Отобрать у него нож мне не составило труда. Изящное орудие убийства, наверняка, принадлежащее Рёги. На первых порах я откровенно намеревался вонзить его ему в ногу, о чем дал понять Микии, картинно опустив взгляд вниз. Подобная затея казалась мне слишком мелочной, но он об этом не знал, поэтому забарахтался в воздухе, как пойманный заяц, стуча пятками о стену, к которой я его прижал. Тогда, ухмыльнувшись, я поднял нож к его лицу, чуть склонив голову набок, чтобы лучше видеть его глаза под очками, которые я аккуратно поднял кончиком кожа на темную всклокоченную макушку. Точнее, только один глаз. Второй, незрячий, закрытый, я выудил под копной челки, которую тоже заботливо отодвинул лезвием ножа. Но глаз уже был травмирован и не представлял особого интереса, разве что шрамом полюбоваться, но моя собственная работа не вызывала у меня ни малейшей радости, только отвращение. Это уродство не шло такому человеку, как он. Но я не остановился. Пока что моего бешенства хватало на то, чтобы доиграть эту второсортную комедию до конца, и я медленно, настолько медленно, насколько это вообще было возможно, переместил нож от одного глаза к другому, приблизив как можно ближе к целому хрусталику.
— Теперь узнаешь меня, кохай? — я не мог сдержать той плотоядной улыбки, которая против воли расползалась у меня по губам лишь от одного того чувства, что у меня в руках был еще живой, почти здоровый человек. Такого уже давно со мной не случалось.

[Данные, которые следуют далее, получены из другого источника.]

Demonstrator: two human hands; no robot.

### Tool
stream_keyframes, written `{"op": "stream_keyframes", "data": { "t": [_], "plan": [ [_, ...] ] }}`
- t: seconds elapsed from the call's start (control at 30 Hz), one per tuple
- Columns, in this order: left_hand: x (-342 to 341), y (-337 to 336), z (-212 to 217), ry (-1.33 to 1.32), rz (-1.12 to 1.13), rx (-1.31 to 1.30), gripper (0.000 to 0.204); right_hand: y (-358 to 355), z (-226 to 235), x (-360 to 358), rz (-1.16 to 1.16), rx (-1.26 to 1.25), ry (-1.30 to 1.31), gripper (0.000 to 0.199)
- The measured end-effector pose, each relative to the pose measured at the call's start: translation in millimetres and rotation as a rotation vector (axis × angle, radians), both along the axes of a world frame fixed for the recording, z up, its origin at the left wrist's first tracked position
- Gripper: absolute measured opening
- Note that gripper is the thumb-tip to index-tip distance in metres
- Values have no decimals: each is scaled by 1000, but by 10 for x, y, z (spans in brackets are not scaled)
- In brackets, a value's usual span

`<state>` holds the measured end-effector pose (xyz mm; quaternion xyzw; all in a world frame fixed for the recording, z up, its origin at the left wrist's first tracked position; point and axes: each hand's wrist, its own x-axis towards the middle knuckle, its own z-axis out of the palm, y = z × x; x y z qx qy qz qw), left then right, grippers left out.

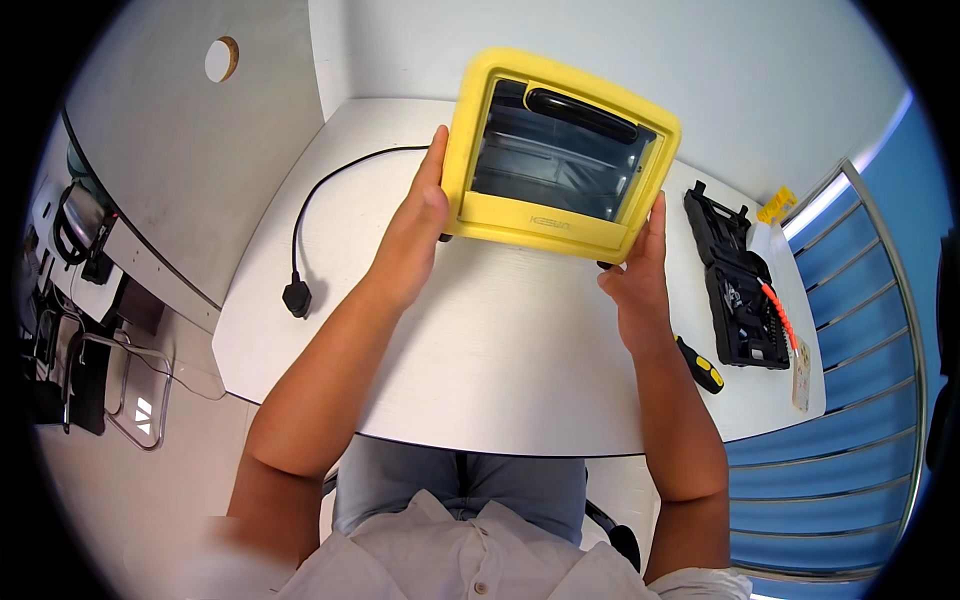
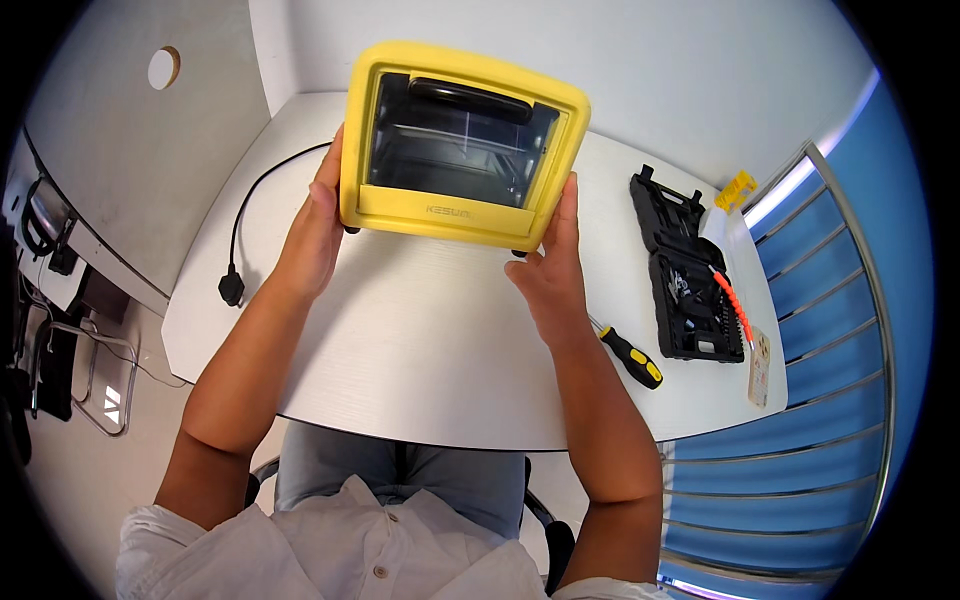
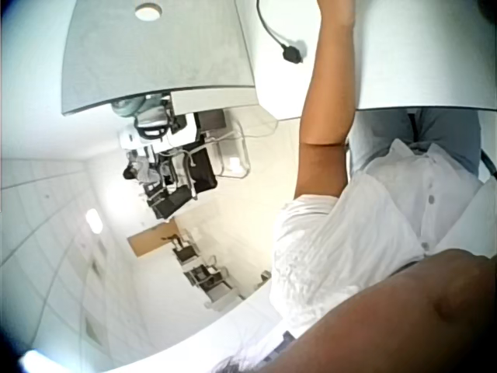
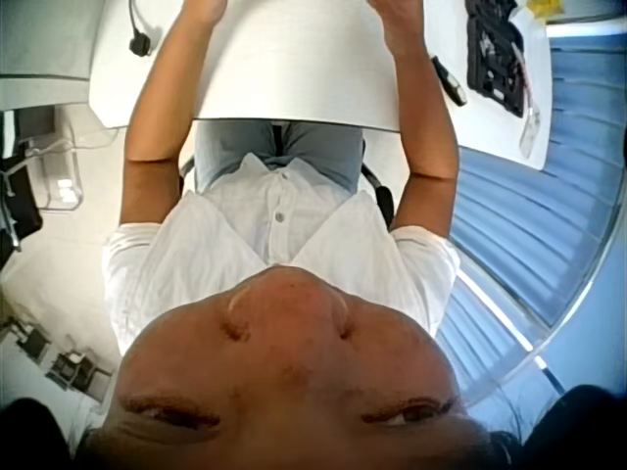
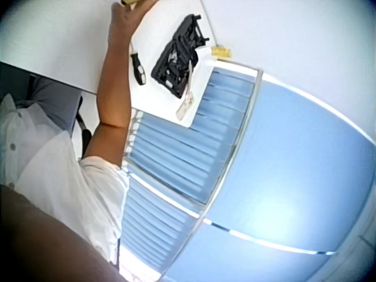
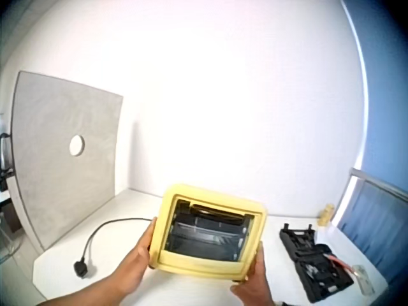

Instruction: The person removes the lid from a rice cooker and places it on a nearby desk. They then bring a yellow toaster oven to the original desk, open its door, and use a screwdriver to remove screws from the bottom of the appliance.

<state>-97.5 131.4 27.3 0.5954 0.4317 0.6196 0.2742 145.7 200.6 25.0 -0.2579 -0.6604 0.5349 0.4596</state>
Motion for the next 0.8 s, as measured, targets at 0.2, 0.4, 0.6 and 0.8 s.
{"op": "stream_keyframes", "data": {
  "t": [0.2,0.4,0.6,0.8],
  "plan": [
    [-12,-3,-18,1,-10,45,92,16,-45,7,-53,93,13,103],
    [1,-31,5,-35,-39,78,93,-6,-6,22,-77,84,47,102],
    [14,-85,92,-37,2,109,111,-35,24,32,-46,149,85,106],
    [90,-126,171,-86,24,201,119,-36,30,42,-31,162,145,111]
  ]
}}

— Кто из нас живет сумасшедшей жизнью, а? Кокуто? Знаешь, теперь я понимаю то, о чем ты говорил мне в ту ночь. Я убил человека, но забыл про свой грех и просто убежал. Я внушил себе, что ненормальному человеку можно совершать ненормальные поступки… — эти слова до сих пор жгли мне язык, но уже не так сильно, по сравнению с тем разом, когда я впервые попробовал их на вкус, спустя несколько дней после своего воскрешения. Но говорить все равно было неприятно, потому я говорил очень медленно, с печалью, но не забывал при этом скользить кончиком ножа по ресницам своего бывшего товарища, обводя веко.
— Я не знаю той боли, что испытала Шики. И я не стану таким, как она. Но я полная ее противоположность, как ты говорил. Я совершил убийства, но не могу покаяться в своих грехах? Я никогда не стану ни убийцей, ни маньяком? Вот кто я такой на самом деле, да, Кокуто? — перекрутив нож в пальцах, я занес руку с опущенным вертикально вниз лезвием ножа, ровно над глазом Микии, а затем резко опустил его.
Парень выдохнул от ужаса, но только воздух чиркнул по его лицу.
— Если честно, меня уже просто тошнит от этих разговоров и воспоминаний. Не самый умный мой поступок, далеко не самый умный… — я разжал пальцы, выпуская его футболку, отчего Кокуто тяжело плюхнулся обратно на пол. А я опустился на корточки перед ним, рассеянно почесав затылок кончиком лезвия ножа. Кровь просто кипела в венах, возбуждение от несостоявшегося убийства все звенело во мне, но рассудок мой был вполне чист и мне не стоило почти никакого труда взять себя в руки и не избавить Кокуто от еще одного глаза.